Nutritional Deficiency. Many children with ASD have food aversions and digestive difficulties. But does this lead to nutritional deficiencies? This large, multi-site study analyzed the nutrient intake of 367 children with ASD based on the average requirement for the nutrients. Where possible, researchers compared this to a comparison group that was representative of the general pediatric population. The researchers found that children with ASD had insufficient intakes of calcium, choline, fiber, magnesium, phosphorus, potassium and vitamins A, D and K. Some of these differences, however, were limited to particular age groups and most were not statistically different from what is seen among children more generally.

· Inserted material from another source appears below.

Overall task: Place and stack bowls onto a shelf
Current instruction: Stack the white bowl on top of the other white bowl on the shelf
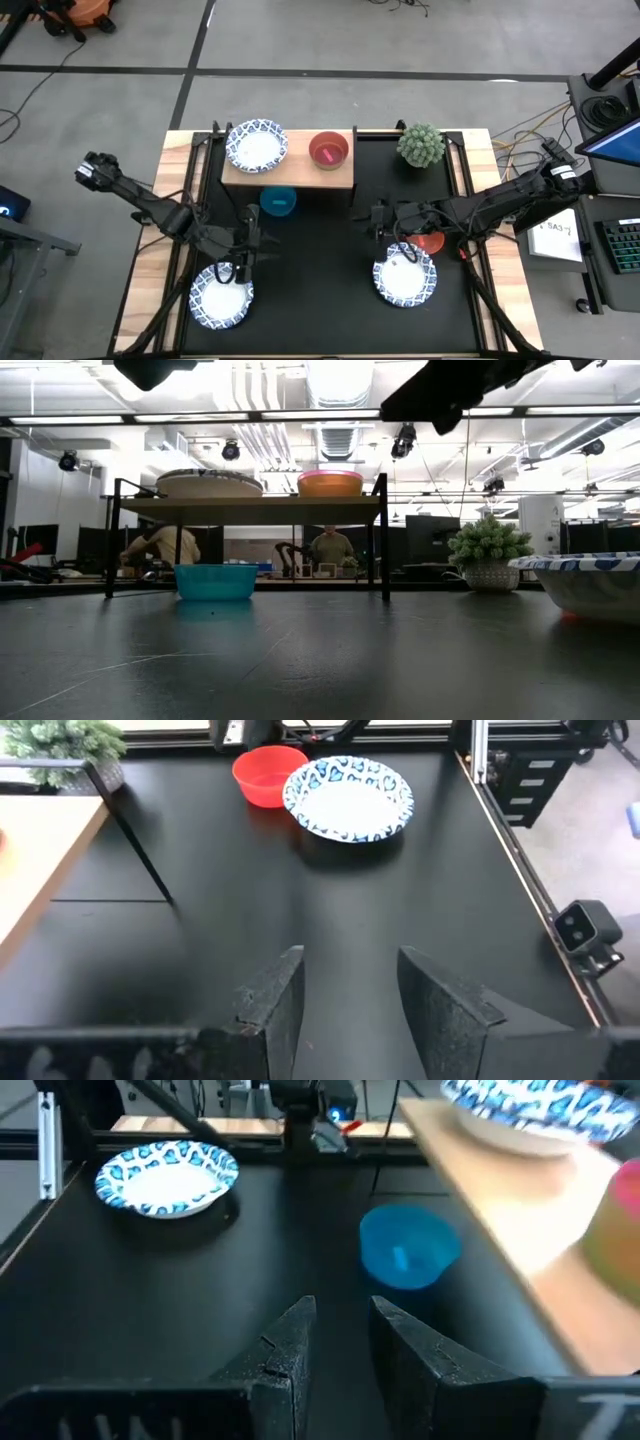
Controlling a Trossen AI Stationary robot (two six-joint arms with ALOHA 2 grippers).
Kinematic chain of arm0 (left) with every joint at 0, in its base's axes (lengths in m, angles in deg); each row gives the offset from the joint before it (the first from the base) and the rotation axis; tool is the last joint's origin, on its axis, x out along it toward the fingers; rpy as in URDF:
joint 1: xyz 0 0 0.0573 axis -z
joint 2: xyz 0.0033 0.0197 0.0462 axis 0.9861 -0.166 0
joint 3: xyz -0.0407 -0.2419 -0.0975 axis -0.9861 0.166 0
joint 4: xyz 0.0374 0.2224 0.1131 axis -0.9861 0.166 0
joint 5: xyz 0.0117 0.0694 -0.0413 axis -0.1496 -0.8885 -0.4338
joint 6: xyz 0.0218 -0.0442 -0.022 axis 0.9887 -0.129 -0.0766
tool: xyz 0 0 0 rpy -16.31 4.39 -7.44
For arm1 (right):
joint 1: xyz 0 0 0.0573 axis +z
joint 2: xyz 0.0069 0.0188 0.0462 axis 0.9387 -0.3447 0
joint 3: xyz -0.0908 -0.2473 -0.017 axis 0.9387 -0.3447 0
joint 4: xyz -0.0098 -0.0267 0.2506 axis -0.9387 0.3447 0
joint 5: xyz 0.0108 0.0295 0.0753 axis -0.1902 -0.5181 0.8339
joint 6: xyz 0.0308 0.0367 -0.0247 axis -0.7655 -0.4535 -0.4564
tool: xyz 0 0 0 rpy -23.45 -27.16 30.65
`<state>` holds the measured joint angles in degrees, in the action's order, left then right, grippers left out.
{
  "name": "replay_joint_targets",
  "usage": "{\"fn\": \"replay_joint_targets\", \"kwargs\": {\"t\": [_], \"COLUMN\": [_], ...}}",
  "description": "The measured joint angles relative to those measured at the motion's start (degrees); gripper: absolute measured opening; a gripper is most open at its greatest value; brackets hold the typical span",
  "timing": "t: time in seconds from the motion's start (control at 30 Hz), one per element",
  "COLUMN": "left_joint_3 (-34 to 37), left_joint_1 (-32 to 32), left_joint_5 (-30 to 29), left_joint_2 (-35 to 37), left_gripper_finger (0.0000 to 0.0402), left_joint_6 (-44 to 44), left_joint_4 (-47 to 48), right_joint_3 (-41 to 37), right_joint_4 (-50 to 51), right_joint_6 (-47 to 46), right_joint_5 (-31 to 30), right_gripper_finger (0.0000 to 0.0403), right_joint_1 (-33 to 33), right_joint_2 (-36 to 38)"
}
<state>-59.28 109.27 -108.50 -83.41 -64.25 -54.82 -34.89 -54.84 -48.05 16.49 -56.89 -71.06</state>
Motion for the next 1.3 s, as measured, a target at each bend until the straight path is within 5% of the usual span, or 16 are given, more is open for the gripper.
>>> {"fn": "replay_joint_targets", "kwargs": {"t": [0.27,0.8,0.97,1.2,1.3], "left_joint_3": [1.0,1.16,1.16,1.16,1.18], "left_joint_1": [0.02,-0.05,-0.05,-0.05,-0.05], "left_joint_5": [-0.13,-3.13,-3.13,-3.13,-3.13], "left_joint_2": [-0.15,-1.71,-1.97,-1.97,-1.97], "left_gripper_finger": [0.0143,0.0143,0.0143,0.0143,0.0143], "left_joint_6": [0.32,0.75,0.81,1.05,1.05], "left_joint_4": [0.19,-0.05,-0.01,0.17,0.87], "right_joint_3": [1.07,23.95,25.64,24.62,24.06], "right_joint_4": [4.24,58.8,73.78,73.32,69.55], "right_joint_6": [-14.02,-44.34,-56.85,-57.63,-45.49], "right_joint_5": [-0.23,-0.35,0.91,6.24,10.18], "right_gripper_finger": [0.0071,0.0042,0.004,0.0089,0.0121], "right_joint_1": [0.68,0.29,0.46,1.17,1.58], "right_joint_2": [-0.45,-8.14,-11.72,-13.7,-13.84]}}
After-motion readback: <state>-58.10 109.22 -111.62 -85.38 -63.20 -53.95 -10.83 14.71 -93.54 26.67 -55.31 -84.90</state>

Children with ASD had sufficient intake of iron, B6, B12 and folic acid from their diets. The authors concluded that although many children with ASD don’t consume recommended levels of some nutrients, they may not differ greatly from typically developing children. The following AIR-P and ATN centers participated in the study: Cincinnati Children’s Hospital Medical Center, Cincinnati, Ohio; The Children’s Hospital Colorado, Denver, Colo.; University of Rochester, Rochester, N.Y.; University of Pittsburgh, Pittsburgh, Penn.; and the University of Arkansas for Medical Sciences, Little Rock, Ark.
Iron deficiency. Some previous studies have found iron deficiency to be more common among individuals with autism. This multi-site study of 222 children found that children with autism were no more likely than other children to have iron deficiency. Fewer than 2 percent had iron intake lower than the recommended requirements. Only 1 percent suffered from an iron deficiency. Interestingly, 8 percent of children exhibited low levels of iron as measured in their blood serum. The researchers suggest this deserves further investigation. The following AIR-P and ATN centers participated in the study: The Children’s Hospital Colorado, Denver, Colo.; University of Rochester, Rochester, N.Y. Cincinnati Children’s Hospital Medical Center, Cincinnati, Ohio; University of Arkansas for Medical Sciences, Little Rock, Ark.; and University of Pittsburgh, Pittsburgh, Penn.

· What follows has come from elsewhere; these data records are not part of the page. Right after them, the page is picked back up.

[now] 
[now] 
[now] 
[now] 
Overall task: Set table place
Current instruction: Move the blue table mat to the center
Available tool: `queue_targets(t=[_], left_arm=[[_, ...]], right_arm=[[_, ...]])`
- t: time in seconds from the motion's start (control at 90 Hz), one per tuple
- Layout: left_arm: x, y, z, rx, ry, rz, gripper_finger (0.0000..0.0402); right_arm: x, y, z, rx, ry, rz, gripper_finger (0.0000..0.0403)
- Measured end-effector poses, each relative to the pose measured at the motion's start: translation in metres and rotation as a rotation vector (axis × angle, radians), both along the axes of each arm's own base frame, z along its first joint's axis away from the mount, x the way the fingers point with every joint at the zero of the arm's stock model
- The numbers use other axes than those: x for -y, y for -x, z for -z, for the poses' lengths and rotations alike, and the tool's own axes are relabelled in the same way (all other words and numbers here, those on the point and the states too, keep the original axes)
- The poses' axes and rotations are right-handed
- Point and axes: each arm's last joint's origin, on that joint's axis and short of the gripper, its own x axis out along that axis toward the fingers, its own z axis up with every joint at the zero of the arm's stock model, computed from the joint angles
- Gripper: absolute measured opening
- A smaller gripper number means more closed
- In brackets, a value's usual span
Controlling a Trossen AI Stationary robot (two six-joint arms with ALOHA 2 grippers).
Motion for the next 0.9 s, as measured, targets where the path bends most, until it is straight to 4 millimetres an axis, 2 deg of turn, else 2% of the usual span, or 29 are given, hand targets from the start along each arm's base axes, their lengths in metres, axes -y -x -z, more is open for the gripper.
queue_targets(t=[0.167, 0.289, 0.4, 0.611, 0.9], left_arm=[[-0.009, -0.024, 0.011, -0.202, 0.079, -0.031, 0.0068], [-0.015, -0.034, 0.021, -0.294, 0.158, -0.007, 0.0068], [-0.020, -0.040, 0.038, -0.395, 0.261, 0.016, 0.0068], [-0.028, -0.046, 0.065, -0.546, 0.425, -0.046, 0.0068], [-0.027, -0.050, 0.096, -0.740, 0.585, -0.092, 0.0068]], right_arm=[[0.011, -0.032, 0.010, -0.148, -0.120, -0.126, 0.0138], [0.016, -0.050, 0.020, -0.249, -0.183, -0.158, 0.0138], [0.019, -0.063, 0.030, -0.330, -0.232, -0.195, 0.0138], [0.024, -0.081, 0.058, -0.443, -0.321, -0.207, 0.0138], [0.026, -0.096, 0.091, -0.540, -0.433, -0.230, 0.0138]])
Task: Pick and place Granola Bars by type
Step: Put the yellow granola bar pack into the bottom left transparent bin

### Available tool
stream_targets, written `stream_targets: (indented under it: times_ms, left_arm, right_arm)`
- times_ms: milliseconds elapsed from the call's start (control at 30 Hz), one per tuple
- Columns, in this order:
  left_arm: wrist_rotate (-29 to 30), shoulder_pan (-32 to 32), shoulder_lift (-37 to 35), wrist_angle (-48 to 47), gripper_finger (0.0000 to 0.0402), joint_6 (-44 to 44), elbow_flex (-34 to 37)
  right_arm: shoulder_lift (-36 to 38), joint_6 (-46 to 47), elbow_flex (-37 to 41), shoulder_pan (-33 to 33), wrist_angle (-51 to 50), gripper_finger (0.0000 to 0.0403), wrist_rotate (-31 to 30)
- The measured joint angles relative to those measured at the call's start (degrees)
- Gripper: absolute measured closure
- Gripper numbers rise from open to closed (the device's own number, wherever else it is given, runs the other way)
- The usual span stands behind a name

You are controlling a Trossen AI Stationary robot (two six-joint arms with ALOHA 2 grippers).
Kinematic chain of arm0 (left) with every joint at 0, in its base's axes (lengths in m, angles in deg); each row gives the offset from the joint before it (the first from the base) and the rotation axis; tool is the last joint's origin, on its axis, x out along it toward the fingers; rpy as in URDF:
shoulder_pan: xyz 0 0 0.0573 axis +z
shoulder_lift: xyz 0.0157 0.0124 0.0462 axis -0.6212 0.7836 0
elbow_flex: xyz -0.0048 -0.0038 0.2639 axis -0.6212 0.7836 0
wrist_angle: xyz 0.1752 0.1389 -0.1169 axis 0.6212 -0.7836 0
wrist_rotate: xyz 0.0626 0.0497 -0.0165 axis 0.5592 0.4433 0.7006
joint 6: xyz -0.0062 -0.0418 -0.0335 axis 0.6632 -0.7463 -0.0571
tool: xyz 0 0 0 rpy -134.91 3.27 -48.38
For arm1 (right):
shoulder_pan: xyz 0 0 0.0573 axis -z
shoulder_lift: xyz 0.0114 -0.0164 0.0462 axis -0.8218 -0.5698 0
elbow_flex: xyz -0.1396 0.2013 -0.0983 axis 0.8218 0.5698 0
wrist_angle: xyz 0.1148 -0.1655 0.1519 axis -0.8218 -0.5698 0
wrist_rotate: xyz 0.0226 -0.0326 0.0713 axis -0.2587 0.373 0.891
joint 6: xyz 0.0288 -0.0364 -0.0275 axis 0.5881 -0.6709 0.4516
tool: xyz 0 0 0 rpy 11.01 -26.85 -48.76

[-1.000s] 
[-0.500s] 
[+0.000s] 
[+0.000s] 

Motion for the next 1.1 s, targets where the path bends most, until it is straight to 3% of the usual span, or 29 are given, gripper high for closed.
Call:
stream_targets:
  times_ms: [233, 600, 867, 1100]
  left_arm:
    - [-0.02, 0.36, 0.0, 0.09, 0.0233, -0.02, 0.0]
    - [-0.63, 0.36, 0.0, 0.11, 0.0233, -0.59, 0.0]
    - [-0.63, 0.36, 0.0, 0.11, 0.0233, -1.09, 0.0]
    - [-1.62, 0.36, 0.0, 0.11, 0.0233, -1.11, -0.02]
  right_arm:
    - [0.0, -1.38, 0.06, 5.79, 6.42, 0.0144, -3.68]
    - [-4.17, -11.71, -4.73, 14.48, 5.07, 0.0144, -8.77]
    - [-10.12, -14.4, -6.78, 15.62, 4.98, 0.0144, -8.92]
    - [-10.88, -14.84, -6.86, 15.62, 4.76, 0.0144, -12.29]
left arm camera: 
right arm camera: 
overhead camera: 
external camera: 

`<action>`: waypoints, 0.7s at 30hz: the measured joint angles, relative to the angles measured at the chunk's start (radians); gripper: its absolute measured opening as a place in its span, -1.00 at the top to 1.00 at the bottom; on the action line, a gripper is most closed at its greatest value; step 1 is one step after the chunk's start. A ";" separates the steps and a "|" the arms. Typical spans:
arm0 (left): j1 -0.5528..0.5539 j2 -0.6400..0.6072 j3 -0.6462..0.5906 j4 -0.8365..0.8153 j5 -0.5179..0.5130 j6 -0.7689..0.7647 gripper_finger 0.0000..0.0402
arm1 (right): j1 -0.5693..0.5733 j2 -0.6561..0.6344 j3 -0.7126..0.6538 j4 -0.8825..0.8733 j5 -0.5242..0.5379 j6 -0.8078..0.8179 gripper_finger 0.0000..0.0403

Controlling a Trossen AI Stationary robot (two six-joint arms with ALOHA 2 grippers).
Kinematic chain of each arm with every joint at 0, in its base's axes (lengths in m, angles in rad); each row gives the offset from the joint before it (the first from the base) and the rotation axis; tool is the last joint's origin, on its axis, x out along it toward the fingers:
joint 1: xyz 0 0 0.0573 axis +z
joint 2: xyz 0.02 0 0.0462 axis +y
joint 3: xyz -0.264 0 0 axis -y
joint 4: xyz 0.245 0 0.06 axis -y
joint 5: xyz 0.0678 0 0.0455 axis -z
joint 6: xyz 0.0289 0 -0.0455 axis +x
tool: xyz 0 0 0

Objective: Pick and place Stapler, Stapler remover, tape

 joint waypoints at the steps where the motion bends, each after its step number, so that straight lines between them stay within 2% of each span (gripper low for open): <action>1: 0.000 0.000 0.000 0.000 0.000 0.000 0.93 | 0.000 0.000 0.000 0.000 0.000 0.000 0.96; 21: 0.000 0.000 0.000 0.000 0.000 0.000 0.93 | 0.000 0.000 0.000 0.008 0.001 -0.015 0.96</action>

Gastrointestinal Problems. This report reviewed the current knowledge around GI issues in individuals with autism and proposed priority areas for further research. These include a review of the prevalence of GI conditions among children with ASD, as well as of the underlying biology, treatments and associated nutritional issues. The report integrates recommendations from an Autism Speaks-supported symposium and workshop on GI in ASD. Members from the following Autism Speaks ATN centers were authors on this paper: Nationwide Children’s Hospital, Columbus, Ohio; University of Arkansas for Medical Sciences, Little Rock, Ark.; Cincinnati Children’s Hospital, Cincinnati, Ohio.
* Under the Combating Autism Act, the Maternal and Child Health Bureau of the Health Resources and Services Administration funds Autism Speaks ATN to serve as the Autism Intervention Research Network on Physical Health (AIR-P) and conduct research projects that can improve the health of children and adolescents with autism spectrum disorders (ASD) and other developmental disabilities. This work and the supplement are supported by cooperative agreement UA3 MC 11054 through the U.S. Department of Health and Human Services, Health Resources and Services Administration, Maternal and Child Health Research Program to the Massachusetts General Hospital.